WHAT YOU HAVE TO DO: Look for the word "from" in the records, and copy each line where it appears.

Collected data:
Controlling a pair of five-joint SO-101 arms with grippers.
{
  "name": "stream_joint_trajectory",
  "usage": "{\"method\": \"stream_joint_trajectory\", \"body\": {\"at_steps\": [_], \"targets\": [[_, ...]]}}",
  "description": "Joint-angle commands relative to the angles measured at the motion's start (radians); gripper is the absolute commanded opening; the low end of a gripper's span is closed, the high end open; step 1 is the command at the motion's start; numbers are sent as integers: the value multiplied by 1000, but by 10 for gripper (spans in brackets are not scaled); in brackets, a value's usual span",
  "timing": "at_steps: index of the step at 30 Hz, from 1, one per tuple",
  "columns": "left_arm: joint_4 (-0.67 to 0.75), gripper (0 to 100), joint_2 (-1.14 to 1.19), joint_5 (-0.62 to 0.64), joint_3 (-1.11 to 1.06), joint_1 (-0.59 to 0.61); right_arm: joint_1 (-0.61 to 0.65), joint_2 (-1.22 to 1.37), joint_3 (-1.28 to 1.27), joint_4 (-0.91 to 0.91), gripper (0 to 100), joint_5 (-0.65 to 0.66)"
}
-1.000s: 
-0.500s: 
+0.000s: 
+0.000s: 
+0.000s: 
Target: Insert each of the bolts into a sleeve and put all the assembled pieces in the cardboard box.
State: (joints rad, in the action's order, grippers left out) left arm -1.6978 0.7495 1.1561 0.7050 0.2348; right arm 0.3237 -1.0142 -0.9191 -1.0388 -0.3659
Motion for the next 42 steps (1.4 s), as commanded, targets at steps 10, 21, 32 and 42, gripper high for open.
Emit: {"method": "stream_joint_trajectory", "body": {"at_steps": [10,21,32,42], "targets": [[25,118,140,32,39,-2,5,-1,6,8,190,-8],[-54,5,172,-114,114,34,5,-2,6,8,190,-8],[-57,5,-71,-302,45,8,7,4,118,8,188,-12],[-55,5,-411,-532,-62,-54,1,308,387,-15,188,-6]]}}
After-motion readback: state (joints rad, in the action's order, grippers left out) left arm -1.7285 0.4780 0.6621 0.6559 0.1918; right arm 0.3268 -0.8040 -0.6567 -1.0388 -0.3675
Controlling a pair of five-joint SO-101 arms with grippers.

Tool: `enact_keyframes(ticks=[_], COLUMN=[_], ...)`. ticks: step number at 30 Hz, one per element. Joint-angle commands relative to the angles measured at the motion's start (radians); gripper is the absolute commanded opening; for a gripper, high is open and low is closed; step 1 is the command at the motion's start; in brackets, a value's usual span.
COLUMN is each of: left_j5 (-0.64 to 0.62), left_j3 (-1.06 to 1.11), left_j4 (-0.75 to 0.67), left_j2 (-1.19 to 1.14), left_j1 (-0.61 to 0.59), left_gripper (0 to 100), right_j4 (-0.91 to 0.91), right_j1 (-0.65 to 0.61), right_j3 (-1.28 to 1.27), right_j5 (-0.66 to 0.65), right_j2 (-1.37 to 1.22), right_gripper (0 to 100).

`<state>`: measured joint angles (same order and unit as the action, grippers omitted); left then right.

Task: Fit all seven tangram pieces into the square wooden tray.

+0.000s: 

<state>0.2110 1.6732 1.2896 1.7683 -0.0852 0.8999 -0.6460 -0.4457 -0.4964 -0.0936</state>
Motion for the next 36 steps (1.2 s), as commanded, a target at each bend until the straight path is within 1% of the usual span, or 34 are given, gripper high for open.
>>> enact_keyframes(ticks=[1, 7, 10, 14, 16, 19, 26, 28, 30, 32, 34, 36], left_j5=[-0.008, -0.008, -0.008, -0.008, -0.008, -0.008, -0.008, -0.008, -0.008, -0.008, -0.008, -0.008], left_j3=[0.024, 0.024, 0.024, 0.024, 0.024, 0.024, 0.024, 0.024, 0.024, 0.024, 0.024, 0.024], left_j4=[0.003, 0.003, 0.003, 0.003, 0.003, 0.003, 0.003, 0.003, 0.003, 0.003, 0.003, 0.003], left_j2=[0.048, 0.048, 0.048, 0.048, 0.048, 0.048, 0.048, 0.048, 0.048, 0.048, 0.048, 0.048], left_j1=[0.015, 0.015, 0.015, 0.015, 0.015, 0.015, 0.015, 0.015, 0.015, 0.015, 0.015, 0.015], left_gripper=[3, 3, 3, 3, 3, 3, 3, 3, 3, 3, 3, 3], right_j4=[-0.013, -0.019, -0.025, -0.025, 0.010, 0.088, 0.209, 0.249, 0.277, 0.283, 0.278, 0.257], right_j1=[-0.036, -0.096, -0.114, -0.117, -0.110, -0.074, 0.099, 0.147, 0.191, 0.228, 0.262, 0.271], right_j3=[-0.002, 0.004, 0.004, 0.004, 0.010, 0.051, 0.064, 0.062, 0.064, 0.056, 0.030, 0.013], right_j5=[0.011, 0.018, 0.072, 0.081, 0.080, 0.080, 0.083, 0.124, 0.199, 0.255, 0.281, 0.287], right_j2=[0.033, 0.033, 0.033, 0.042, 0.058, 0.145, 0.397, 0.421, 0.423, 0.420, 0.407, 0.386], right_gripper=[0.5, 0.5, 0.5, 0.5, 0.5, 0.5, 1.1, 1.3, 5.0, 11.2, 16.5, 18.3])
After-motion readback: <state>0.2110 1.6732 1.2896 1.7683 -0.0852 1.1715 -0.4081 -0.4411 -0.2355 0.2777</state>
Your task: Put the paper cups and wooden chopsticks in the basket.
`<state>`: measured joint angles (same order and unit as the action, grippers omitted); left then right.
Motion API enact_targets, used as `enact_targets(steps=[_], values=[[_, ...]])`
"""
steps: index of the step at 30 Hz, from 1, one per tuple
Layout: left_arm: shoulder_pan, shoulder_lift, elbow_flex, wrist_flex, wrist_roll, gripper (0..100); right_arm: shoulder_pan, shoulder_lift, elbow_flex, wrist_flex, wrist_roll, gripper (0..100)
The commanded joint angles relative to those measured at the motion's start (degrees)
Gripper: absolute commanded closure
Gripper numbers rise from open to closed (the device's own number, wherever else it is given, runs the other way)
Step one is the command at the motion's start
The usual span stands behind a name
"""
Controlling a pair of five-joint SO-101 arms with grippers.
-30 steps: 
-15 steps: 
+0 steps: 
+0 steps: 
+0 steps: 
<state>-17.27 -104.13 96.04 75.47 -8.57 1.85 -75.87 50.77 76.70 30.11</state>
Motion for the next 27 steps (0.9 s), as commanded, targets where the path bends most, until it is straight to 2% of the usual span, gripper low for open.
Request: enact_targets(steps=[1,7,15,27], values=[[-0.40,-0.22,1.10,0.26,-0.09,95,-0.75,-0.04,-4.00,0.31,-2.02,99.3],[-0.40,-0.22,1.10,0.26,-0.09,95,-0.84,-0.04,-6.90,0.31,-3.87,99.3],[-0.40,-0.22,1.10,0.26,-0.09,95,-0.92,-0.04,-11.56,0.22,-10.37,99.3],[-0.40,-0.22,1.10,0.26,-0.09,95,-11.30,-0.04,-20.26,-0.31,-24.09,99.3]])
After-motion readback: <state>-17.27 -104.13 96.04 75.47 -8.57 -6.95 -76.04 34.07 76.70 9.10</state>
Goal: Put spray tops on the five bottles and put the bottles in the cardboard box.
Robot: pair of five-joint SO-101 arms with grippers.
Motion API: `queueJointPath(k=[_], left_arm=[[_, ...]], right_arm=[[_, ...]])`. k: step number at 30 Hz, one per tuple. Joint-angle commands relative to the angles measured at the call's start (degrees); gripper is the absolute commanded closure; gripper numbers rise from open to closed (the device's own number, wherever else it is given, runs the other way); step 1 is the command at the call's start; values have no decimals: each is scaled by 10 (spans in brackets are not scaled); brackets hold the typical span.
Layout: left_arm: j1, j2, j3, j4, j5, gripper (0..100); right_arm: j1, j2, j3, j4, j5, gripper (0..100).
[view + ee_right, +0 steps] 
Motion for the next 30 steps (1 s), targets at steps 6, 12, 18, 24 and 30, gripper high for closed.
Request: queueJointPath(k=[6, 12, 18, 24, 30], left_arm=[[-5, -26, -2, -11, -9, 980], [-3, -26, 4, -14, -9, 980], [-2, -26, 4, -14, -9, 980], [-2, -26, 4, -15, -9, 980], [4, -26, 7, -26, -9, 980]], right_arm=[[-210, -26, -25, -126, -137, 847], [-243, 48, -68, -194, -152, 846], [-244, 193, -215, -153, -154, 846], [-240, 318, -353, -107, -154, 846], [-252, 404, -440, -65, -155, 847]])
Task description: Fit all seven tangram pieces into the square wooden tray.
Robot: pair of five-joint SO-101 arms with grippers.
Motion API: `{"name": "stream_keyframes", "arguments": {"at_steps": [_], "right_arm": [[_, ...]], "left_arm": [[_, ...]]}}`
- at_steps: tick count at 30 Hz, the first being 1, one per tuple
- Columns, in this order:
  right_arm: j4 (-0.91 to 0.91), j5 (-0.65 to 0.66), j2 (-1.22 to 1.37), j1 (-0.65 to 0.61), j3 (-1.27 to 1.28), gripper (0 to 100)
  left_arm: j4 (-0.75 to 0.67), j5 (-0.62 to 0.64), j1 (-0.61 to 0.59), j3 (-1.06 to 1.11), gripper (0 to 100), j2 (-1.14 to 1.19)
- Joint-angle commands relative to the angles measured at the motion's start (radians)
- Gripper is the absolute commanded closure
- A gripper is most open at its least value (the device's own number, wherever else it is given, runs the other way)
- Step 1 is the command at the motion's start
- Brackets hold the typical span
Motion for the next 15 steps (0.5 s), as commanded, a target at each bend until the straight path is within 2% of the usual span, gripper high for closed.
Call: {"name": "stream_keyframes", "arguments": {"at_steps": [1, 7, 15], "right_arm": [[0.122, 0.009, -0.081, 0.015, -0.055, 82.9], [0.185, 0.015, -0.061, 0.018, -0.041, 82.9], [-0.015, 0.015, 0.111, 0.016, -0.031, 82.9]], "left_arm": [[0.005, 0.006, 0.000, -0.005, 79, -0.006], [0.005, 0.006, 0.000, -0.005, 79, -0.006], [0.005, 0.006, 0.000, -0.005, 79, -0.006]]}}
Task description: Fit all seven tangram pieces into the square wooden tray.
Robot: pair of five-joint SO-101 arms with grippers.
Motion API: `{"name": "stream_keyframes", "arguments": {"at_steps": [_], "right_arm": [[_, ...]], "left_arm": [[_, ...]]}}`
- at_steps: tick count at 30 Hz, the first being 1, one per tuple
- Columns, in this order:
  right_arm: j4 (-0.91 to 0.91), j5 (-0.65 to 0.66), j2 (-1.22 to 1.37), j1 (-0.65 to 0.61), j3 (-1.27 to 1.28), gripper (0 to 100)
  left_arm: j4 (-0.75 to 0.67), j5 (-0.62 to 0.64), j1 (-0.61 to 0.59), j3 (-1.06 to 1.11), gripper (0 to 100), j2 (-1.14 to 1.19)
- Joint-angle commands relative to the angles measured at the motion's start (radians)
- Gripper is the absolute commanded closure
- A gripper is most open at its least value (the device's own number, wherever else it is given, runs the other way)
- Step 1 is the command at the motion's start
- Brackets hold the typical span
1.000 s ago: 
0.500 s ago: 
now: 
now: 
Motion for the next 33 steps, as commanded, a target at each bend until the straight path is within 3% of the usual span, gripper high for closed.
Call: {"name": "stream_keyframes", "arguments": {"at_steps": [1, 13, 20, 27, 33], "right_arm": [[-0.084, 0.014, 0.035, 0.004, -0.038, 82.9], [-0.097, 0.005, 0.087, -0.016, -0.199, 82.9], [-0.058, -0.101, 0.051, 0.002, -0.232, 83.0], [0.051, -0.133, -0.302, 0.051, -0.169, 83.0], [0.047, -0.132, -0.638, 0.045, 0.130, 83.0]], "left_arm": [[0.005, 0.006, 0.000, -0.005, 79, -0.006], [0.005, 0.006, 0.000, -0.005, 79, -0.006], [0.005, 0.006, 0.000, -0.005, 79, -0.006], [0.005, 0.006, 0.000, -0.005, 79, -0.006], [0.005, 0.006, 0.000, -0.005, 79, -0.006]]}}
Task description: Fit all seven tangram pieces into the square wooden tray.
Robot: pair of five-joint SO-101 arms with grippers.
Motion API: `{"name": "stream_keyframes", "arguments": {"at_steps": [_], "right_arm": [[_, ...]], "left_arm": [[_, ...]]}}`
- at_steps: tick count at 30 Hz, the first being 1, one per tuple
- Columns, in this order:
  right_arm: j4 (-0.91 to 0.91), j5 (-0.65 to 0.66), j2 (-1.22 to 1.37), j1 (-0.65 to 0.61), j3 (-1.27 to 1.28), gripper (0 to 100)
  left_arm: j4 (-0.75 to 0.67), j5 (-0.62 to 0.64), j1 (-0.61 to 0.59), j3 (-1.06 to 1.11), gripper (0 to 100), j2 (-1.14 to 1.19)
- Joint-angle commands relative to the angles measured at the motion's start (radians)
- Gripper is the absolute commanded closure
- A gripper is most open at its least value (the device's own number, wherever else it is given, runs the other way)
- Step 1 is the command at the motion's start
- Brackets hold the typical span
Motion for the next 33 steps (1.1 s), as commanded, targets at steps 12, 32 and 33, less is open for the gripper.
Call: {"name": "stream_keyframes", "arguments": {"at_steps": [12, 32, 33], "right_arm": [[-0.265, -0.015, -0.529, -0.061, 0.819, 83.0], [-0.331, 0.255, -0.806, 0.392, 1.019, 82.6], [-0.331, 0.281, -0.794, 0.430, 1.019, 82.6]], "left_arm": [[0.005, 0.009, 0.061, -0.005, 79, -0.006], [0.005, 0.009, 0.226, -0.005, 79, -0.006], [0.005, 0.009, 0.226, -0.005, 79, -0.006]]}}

SOLUTION TO THIS EXERCISE:
  "timing": "at_steps: index of the step at 30 Hz, from 1, one per tuple",
steps: index of the step at 30 Hz, from 1, one per tuple
Gripper numbers rise from open to closed (the device's own number, wherever else it is given, runs the other way)
Motion API: `queueJointPath(k=[_], left_arm=[[_, ...]], right_arm=[[_, ...]])`. k: step number at 30 Hz, one per tuple. Joint-angle commands relative to the angles measured at the call's start (degrees); gripper is the absolute commanded closure; gripper numbers rise from open to closed (the device's own number, wherever else it is given, runs the other way); step 1 is the command at the call's start; values have no decimals: each is scaled by 10 (spans in brackets are not scaled); brackets hold the typical span.

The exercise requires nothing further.